# What you have to do
Print out every line of the material exactly. Include no pictures.

# Provided material
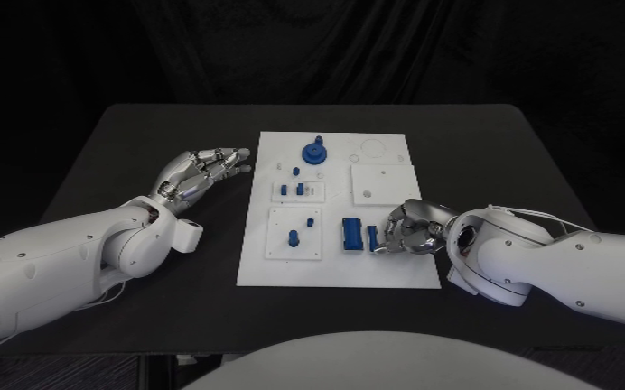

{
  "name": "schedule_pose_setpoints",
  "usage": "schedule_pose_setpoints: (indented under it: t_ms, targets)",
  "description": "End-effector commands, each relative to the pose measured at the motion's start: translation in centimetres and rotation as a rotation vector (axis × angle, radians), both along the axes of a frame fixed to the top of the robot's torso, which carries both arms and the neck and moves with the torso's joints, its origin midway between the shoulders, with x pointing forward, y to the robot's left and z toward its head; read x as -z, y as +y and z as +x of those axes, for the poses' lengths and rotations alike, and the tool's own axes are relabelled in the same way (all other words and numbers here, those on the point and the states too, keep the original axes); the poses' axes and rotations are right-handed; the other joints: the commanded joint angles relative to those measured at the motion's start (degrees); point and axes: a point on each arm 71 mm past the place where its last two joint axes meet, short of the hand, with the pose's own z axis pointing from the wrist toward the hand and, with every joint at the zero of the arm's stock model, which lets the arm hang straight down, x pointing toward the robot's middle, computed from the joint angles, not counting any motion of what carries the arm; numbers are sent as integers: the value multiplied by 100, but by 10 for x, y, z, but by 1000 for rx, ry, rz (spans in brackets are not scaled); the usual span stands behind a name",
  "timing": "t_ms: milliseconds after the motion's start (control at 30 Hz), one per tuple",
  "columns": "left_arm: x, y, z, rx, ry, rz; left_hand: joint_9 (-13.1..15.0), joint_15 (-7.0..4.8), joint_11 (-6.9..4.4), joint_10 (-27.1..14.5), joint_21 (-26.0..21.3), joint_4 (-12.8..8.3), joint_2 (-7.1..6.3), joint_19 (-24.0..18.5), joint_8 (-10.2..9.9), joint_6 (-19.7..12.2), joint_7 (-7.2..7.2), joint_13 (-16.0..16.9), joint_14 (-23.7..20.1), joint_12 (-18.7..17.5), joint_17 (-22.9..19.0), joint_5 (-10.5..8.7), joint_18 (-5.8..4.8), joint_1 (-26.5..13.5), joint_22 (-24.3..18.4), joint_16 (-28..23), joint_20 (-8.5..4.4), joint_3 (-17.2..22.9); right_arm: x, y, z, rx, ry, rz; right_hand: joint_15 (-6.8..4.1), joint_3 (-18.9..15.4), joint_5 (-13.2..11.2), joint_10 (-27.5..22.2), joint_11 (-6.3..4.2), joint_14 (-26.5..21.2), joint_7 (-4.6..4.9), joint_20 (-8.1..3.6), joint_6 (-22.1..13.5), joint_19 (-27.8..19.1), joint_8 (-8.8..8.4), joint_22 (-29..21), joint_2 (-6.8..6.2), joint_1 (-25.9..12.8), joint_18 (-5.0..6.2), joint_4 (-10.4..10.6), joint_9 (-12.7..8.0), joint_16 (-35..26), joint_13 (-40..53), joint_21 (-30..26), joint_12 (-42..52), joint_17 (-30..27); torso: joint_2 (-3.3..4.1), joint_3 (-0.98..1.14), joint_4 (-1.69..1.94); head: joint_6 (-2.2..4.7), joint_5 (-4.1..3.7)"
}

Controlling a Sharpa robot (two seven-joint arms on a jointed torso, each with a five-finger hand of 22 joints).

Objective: Assemble the parts on the task board

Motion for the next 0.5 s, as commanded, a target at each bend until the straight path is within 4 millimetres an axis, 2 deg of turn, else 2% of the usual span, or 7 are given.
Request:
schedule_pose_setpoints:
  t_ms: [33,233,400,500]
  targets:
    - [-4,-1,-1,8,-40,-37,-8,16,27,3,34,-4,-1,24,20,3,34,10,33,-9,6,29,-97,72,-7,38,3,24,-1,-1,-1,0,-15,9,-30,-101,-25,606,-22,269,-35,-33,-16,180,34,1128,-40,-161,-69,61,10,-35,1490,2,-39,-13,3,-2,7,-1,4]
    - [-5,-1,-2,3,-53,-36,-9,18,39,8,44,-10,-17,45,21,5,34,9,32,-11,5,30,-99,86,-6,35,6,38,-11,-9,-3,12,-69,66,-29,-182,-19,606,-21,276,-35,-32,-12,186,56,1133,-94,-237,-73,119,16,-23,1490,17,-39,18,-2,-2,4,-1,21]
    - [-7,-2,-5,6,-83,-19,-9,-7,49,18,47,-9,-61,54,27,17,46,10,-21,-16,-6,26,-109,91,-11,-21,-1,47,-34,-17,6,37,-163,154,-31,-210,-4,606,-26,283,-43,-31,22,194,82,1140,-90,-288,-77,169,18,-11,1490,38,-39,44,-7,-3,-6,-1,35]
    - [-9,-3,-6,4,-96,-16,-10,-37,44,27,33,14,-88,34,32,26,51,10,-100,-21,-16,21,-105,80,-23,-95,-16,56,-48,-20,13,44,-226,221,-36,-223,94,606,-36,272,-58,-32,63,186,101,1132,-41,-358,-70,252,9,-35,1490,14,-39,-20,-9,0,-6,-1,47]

# Answer area
{
  "name": "schedule_pose_setpoints",
  "usage": "schedule_pose_setpoints: (indented under it: t_ms, targets)",
  "description": "End-effector commands, each relative to the pose measured at the motion's start: translation in centimetres and rotation as a rotation vector (axis × angle, radians), both along the axes of a frame fixed to the top of the robot's torso, which carries both arms and the neck and moves with the torso's joints, its origin midway between the shoulders, with x pointing forward, y to the robot's left and z toward its head; read x as -z, y as +y and z as +x of those axes, for the poses' lengths and rotations alike, and the tool's own axes are relabelled in the same way (all other words and numbers here, those on the point and the states too, keep the original axes); the poses' axes and rotations are right-handed; the other joints: the commanded joint angles relative to those measured at the motion's start (degrees); point and axes: a point on each arm 71 mm past the place where its last two joint axes meet, short of the hand, with the pose's own z axis pointing from the wrist toward the hand and, with every joint at the zero of the arm's stock model, which lets the arm hang straight down, x pointing toward the robot's middle, computed from the joint angles, not counting any motion of what carries the arm; numbers are sent as integers: the value multiplied by 100, but by 10 for x, y, z, but by 1000 for rx, ry, rz (spans in brackets are not scaled); the usual span stands behind a name",
  "timing": "t_ms: milliseconds after the motion's start (control at 30 Hz), one per tuple",
  "columns": "left_arm: x, y, z, rx, ry, rz; left_hand: joint_9 (-13.1..15.0), joint_15 (-7.0..4.8), joint_11 (-6.9..4.4), joint_10 (-27.1..14.5), joint_21 (-26.0..21.3), joint_4 (-12.8..8.3), joint_2 (-7.1..6.3), joint_19 (-24.0..18.5), joint_8 (-10.2..9.9), joint_6 (-19.7..12.2), joint_7 (-7.2..7.2), joint_13 (-16.0..16.9), joint_14 (-23.7..20.1), joint_12 (-18.7..17.5), joint_17 (-22.9..19.0), joint_5 (-10.5..8.7), joint_18 (-5.8..4.8), joint_1 (-26.5..13.5), joint_22 (-24.3..18.4), joint_16 (-28..23), joint_20 (-8.5..4.4), joint_3 (-17.2..22.9); right_arm: x, y, z, rx, ry, rz; right_hand: joint_15 (-6.8..4.1), joint_3 (-18.9..15.4), joint_5 (-13.2..11.2), joint_10 (-27.5..22.2), joint_11 (-6.3..4.2), joint_14 (-26.5..21.2), joint_7 (-4.6..4.9), joint_20 (-8.1..3.6), joint_6 (-22.1..13.5), joint_19 (-27.8..19.1), joint_8 (-8.8..8.4), joint_22 (-29..21), joint_2 (-6.8..6.2), joint_1 (-25.9..12.8), joint_18 (-5.0..6.2), joint_4 (-10.4..10.6), joint_9 (-12.7..8.0), joint_16 (-35..26), joint_13 (-40..53), joint_21 (-30..26), joint_12 (-42..52), joint_17 (-30..27); torso: joint_2 (-3.3..4.1), joint_3 (-0.98..1.14), joint_4 (-1.69..1.94); head: joint_6 (-2.2..4.7), joint_5 (-4.1..3.7)"
}

Controlling a Sharpa robot (two seven-joint arms on a jointed torso, each with a five-finger hand of 22 joints).

Objective: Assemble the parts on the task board

Motion for the next 0.5 s, as commanded, a target at each bend until the straight path is within 4 millimetres an axis, 2 deg of turn, else 2% of the usual span, or 7 are given.
Request:
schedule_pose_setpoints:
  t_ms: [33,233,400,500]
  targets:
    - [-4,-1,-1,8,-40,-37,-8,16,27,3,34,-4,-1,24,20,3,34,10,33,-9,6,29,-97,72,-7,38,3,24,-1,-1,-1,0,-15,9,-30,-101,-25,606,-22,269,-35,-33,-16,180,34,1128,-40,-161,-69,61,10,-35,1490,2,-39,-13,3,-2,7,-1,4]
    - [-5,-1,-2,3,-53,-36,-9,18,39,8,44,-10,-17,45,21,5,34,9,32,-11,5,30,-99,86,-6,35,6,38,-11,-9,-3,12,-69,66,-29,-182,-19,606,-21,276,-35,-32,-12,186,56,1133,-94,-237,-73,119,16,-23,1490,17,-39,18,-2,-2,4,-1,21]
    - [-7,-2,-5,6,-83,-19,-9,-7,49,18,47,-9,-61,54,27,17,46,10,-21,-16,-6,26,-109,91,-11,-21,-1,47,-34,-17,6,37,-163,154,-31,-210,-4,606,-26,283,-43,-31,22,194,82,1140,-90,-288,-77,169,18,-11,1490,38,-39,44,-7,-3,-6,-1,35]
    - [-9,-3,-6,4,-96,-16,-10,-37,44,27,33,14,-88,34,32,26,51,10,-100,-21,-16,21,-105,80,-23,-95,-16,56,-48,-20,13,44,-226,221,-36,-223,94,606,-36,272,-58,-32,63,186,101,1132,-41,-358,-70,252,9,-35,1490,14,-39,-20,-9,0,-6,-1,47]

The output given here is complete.